- What is needed -
Please restate the data that follows, leaving every word in place.

- Exercise data -
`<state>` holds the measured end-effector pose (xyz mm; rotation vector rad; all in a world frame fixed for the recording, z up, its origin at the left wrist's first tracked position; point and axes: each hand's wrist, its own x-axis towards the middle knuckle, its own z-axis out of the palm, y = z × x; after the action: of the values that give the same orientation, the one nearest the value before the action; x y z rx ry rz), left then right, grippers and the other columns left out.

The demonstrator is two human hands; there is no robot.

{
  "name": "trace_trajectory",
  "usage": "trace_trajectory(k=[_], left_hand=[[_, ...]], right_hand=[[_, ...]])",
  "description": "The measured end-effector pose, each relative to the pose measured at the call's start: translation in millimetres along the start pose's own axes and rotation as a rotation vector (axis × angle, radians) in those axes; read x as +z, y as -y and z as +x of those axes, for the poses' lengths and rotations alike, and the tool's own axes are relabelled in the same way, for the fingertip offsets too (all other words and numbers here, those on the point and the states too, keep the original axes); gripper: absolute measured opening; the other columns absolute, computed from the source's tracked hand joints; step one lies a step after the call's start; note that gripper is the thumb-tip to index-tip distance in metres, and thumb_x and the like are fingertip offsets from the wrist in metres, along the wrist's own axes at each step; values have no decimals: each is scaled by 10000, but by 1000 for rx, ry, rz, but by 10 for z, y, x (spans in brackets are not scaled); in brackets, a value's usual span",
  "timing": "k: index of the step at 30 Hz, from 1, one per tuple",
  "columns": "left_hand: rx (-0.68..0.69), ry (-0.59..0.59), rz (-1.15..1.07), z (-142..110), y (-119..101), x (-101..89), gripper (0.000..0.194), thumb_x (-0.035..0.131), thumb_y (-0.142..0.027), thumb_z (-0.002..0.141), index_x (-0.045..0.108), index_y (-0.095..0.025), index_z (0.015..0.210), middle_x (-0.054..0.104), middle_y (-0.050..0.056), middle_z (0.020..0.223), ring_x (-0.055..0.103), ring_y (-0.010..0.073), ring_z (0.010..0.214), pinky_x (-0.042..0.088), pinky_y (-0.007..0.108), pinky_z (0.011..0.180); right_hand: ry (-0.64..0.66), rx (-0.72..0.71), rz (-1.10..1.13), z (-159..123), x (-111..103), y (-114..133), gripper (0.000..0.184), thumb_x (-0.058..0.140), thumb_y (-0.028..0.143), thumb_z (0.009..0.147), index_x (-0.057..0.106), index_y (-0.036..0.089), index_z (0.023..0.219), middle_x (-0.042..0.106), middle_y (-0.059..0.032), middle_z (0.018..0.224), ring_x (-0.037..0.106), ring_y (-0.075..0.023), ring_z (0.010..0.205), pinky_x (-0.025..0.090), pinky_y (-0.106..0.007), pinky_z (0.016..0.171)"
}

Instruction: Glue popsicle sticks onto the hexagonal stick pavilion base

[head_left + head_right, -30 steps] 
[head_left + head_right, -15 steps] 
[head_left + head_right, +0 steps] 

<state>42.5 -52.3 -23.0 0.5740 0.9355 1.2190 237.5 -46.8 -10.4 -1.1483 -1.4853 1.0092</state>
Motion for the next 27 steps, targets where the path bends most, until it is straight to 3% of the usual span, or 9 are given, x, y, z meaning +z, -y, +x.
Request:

- Written response -
`<state>` holds the measured end-effector pose (xyz mm; rotation vector rad; all in a world frame fixed for the recording, z up, its origin at the left wrist's first tracked position; point and axes: each hand's wrist, its own x-axis towards the middle knuckle, its own z-axis out of the palm, y = z × x; after the action: of the values that give the same orientation, the one nearest the value before the action; x y z rx ry rz), left then right, grippers and the other columns left out.

The demonstrator is two human hands; there is no robot.

{
  "name": "trace_trajectory",
  "usage": "trace_trajectory(k=[_], left_hand=[[_, ...]], right_hand=[[_, ...]])",
  "description": "The measured end-effector pose, each relative to the pose measured at the call's start: translation in millimetres along the start pose's own axes and rotation as a rotation vector (axis × angle, radians) in those axes; read x as +z, y as -y and z as +x of those axes, for the poses' lengths and rotations alike, and the tool's own axes are relabelled in the same way, for the fingertip offsets too (all other words and numbers here, those on the point and the states too, keep the original axes); gripper: absolute measured opening; the other columns absolute, computed from the source's tracked hand joints; step one lies a step after the call's start; note that gripper is the thumb-tip to index-tip distance in metres, and thumb_x and the like are fingertip offsets from the wrist in metres, along the wrist's own axes at each step; values have no decimals: each is scaled by 10000, but by 1000 for rx, ry, rz, but by 10 for z, y, x (spans in brackets are not scaled); in brackets, a value's usual span",
  "timing": "k: index of the step at 30 Hz, from 1, one per tuple",
  "columns": "left_hand: rx (-0.68..0.69), ry (-0.59..0.59), rz (-1.15..1.07), z (-142..110), y (-119..101), x (-101..89), gripper (0.000..0.194), thumb_x (-0.035..0.131), thumb_y (-0.142..0.027), thumb_z (-0.002..0.141), index_x (-0.045..0.108), index_y (-0.095..0.025), index_z (0.015..0.210), middle_x (-0.054..0.104), middle_y (-0.050..0.056), middle_z (0.020..0.223), ring_x (-0.055..0.103), ring_y (-0.010..0.073), ring_z (0.010..0.214), pinky_x (-0.042..0.088), pinky_y (-0.007..0.108), pinky_z (0.011..0.180); right_hand: ry (-0.64..0.66), rx (-0.72..0.71), rz (-1.10..1.13), z (-159..123), x (-111..103), y (-114..133), gripper (0.000..0.184), thumb_x (-0.058..0.140), thumb_y (-0.028..0.143), thumb_z (0.009..0.147), index_x (-0.057..0.106), index_y (-0.036..0.089), index_z (0.023..0.219), middle_x (-0.042..0.106), middle_y (-0.059..0.032), middle_z (0.018..0.224), ring_x (-0.037..0.106), ring_y (-0.075..0.023), ring_z (0.010..0.205), pinky_x (-0.025..0.090), pinky_y (-0.106..0.007), pinky_z (0.016..0.171)"
}

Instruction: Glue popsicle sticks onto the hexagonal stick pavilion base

[head_left + head_right, -30 steps] 
[head_left + head_right, -15 steps] 
[head_left + head_right, +0 steps] 

<state>42.5 -52.3 -23.0 0.5740 0.9355 1.2190 237.5 -46.8 -10.4 -1.1483 -1.4853 1.0092</state>
Motion for the next 27 steps, targets where the path bends most, until it is straight to 3% of the usual span, or 9 are given, x, y, z meaning +z, -y, +x.
Request:

The output is complete as shown.